In the course of working with the USAID-paid consulting firm, Dr. Krizsa and her assistants at Monor said they spent weeks compiling the information the firm requested and briefing its representatives, most of whom flew in from London. But Monor managers expressed that they were less than satisfied with the consultants’ cooperation and products of their work. The short report the consultants produced provided little new information or analysis, according to management.
While the foreigners were writing their report, Monor’s management, in consultation with the State Property Agency, conducted its own valuation in 1991. Management also hired an independent group of Hungarian and Western management specialists to assess the value of the company and devise a plan for its restructuring and privatization. At Monor, word circulated that the foreigners’ valuation of Monor resulted in an exponentially lower figure than the two other valuations that had been conducted, and that the aid-paid firm had arranged for one of its clients to enter into a joint venture with Monor and purchase more than 50 percent of the company. “Of course,” Dr. Krizsa surmised, “this is because foreign firms want to buy Monor at the cheapest price.”64
Had the Central and Eastern European governments developed some standards for conducting valuations, such standards could conceivably have helped to allay fears that state properties were being undervalued by foreigners and their local partners. Instead, valuations continued to take place amid considerable confusion in policy, public administration, the economy, and the rule of law. Whether allegations of undervaluation were justified in any given case or not, transactions made in the absence of clear-cut valuation criteria were bound to raise eyebrows. Anatol Lawina, a former official at Poland’s NIK, believed the governments of Central and Eastern Europe had to accept some of the responsibility. “We, too,” he conceded, “are at fault for failing to come up with any standards and guidelines for controversial tasks such as asset valuation.”65 Why was it so difficult for Central and Eastern European officials to establish standards? Often, they lacked the requisite resources, were legally and institutionally ill equipped to monitor valuation activities, or, as indicated, stood to benefit personally from them.
MISSING THE BOAT
The story of the Polish state-owned enterprise Ursus illustrates the frequent lack of understanding of the real problems facing large, state-run enterprises in the region and the controversies to which Western consultants often contributed when they tried to assist in privatizing them. Ursus, one of the largest tractor factories in the world, located about 20 kilometers from central Warsaw, fostered both agricultural productivity and socialism. Domestic sales to private farmers accounted for most of its market. But in 1990-91, domestic demand collapsed due to a severe recession that hit agriculture especially hard. The recession was connected to administrative decisions of Finance Minister Leszek Balcerowicz’s economic reform program.

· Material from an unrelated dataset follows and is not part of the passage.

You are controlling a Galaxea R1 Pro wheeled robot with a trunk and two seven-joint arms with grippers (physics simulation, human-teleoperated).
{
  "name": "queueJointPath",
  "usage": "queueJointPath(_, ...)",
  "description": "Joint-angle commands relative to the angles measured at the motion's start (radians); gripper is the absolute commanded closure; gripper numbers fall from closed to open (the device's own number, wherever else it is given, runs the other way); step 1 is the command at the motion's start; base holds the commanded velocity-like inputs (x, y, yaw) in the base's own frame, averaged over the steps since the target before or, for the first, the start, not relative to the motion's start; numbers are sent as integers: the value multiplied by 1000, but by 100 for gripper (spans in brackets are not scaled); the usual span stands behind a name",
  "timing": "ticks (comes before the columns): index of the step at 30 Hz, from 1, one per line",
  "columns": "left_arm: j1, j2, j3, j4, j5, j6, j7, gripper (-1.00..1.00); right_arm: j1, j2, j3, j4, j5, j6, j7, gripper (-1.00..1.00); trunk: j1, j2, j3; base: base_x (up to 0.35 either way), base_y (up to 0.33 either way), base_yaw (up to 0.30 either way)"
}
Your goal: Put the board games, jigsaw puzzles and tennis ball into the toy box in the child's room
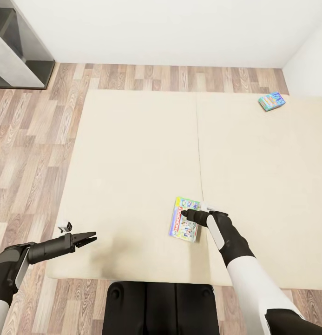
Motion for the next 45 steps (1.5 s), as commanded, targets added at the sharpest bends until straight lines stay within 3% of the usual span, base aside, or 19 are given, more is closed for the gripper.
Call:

Still, in 1991, Ursus, located on the dotted landscape of the great plains of Central Europe, appeared much the same as it had in its communist heyday. The roar of factory machinery was interrupted only by the occasional sputtering of shabby state buses driving past. On breaks workers milled about the grounds smoking unfiltered cigarettes. In the lobby of the administrative office building, a red tractor sat in stately splendor, a monument to the achievements of socialism. Photographs of the proud winners of workers’ productivity competitions, sponsored by the factory’s former communist management, adorned the walls.